#### EXERCISE GOAL:
The data is to be retyped in full, exactly.

#### EXERCISE DATA:
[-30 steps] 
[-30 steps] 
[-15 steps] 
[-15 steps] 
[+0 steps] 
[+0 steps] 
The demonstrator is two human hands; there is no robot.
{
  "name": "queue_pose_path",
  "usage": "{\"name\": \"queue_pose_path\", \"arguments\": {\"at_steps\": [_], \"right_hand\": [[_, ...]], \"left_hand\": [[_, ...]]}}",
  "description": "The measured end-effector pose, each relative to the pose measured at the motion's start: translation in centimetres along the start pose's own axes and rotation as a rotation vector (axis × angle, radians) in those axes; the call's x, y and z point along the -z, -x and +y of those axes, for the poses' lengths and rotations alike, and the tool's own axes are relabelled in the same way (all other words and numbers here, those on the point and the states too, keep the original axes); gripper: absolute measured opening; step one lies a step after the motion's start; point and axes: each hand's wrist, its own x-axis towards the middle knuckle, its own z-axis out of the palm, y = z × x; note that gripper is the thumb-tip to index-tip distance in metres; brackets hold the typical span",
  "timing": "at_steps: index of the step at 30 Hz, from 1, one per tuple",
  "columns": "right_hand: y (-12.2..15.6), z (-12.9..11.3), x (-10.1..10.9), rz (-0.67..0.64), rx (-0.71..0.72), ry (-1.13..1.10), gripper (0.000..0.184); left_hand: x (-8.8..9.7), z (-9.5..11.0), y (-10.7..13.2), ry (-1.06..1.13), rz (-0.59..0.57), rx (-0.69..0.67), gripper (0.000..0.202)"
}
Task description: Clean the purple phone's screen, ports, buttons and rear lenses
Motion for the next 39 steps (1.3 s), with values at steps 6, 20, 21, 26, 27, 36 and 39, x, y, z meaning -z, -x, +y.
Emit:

#### RESULT:
[-30 steps] 
[-30 steps] 
[-15 steps] 
[-15 steps] 
[+0 steps] 
[+0 steps] 
The demonstrator is two human hands; there is no robot.
{
  "name": "queue_pose_path",
  "usage": "{\"name\": \"queue_pose_path\", \"arguments\": {\"at_steps\": [_], \"right_hand\": [[_, ...]], \"left_hand\": [[_, ...]]}}",
  "description": "The measured end-effector pose, each relative to the pose measured at the motion's start: translation in centimetres along the start pose's own axes and rotation as a rotation vector (axis × angle, radians) in those axes; the call's x, y and z point along the -z, -x and +y of those axes, for the poses' lengths and rotations alike, and the tool's own axes are relabelled in the same way (all other words and numbers here, those on the point and the states too, keep the original axes); gripper: absolute measured opening; step one lies a step after the motion's start; point and axes: each hand's wrist, its own x-axis towards the middle knuckle, its own z-axis out of the palm, y = z × x; note that gripper is the thumb-tip to index-tip distance in metres; brackets hold the typical span",
  "timing": "at_steps: index of the step at 30 Hz, from 1, one per tuple",
  "columns": "right_hand: y (-12.2..15.6), z (-12.9..11.3), x (-10.1..10.9), rz (-0.67..0.64), rx (-0.71..0.72), ry (-1.13..1.10), gripper (0.000..0.184); left_hand: x (-8.8..9.7), z (-9.5..11.0), y (-10.7..13.2), ry (-1.06..1.13), rz (-0.59..0.57), rx (-0.69..0.67), gripper (0.000..0.202)"
}
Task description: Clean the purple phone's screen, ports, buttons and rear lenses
Motion for the next 39 steps (1.3 s), with values at steps 6, 20, 21, 26, 27, 36 and 39, x, y, z meaning -z, -x, +y.
Emit:

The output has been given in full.